> _Task prompt_
Begin with the first line of the entries below. Copy each line exactly, stopping after the one that contains "<point>386,220</point>".

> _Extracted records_

:::::

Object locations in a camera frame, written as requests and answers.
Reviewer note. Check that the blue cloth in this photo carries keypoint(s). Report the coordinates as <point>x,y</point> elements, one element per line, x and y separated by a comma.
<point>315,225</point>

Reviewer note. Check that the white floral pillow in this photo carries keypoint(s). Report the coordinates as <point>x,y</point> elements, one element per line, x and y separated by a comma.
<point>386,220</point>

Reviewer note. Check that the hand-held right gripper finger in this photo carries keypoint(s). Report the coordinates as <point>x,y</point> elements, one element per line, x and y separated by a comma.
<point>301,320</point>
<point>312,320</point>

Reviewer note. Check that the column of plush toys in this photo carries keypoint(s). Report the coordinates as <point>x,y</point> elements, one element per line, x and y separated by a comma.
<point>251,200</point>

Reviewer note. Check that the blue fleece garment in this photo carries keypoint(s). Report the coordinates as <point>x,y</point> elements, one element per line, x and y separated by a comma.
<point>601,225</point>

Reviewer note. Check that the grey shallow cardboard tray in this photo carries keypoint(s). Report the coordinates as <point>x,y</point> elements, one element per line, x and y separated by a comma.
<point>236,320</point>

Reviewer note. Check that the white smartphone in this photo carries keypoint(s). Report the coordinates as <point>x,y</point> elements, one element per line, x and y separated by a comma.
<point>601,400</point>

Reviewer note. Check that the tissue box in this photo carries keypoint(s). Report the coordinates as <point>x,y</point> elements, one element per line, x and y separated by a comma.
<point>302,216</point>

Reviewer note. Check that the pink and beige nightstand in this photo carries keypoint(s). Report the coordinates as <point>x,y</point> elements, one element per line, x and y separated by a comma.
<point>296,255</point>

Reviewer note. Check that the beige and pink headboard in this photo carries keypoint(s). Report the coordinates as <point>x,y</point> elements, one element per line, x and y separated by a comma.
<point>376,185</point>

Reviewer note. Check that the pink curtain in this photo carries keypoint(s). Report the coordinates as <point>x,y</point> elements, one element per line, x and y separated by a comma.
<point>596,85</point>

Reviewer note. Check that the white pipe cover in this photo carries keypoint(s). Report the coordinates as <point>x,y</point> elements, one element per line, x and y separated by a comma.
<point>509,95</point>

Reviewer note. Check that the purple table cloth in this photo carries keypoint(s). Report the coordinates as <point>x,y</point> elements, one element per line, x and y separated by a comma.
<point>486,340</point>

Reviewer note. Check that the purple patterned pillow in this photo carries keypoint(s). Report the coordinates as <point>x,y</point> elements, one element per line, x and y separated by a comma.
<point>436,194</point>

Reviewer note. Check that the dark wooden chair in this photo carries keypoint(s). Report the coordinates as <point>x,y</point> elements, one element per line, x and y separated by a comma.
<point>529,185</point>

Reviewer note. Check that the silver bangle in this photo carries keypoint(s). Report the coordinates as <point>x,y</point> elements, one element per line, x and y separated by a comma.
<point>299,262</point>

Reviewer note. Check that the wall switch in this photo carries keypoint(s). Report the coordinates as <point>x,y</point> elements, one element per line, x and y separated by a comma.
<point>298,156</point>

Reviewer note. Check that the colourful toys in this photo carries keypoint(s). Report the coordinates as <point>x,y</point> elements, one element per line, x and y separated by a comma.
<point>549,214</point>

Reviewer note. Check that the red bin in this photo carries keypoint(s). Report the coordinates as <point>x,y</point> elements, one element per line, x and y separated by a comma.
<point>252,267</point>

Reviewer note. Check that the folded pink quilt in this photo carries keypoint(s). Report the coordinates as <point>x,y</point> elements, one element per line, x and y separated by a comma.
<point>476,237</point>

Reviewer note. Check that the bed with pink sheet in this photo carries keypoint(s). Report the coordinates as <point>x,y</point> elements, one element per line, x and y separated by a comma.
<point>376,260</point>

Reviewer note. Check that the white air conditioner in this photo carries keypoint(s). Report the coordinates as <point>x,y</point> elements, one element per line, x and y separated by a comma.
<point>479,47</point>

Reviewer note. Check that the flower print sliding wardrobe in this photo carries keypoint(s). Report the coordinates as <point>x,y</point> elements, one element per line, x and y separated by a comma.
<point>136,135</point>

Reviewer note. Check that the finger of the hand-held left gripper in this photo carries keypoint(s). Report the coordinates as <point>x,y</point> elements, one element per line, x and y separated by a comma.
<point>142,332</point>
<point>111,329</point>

:::::

> _Output_
Object locations in a camera frame, written as requests and answers.
Reviewer note. Check that the blue cloth in this photo carries keypoint(s). Report the coordinates as <point>x,y</point> elements, one element per line, x and y separated by a comma.
<point>315,225</point>

Reviewer note. Check that the white floral pillow in this photo carries keypoint(s). Report the coordinates as <point>x,y</point> elements, one element per line, x and y separated by a comma.
<point>386,220</point>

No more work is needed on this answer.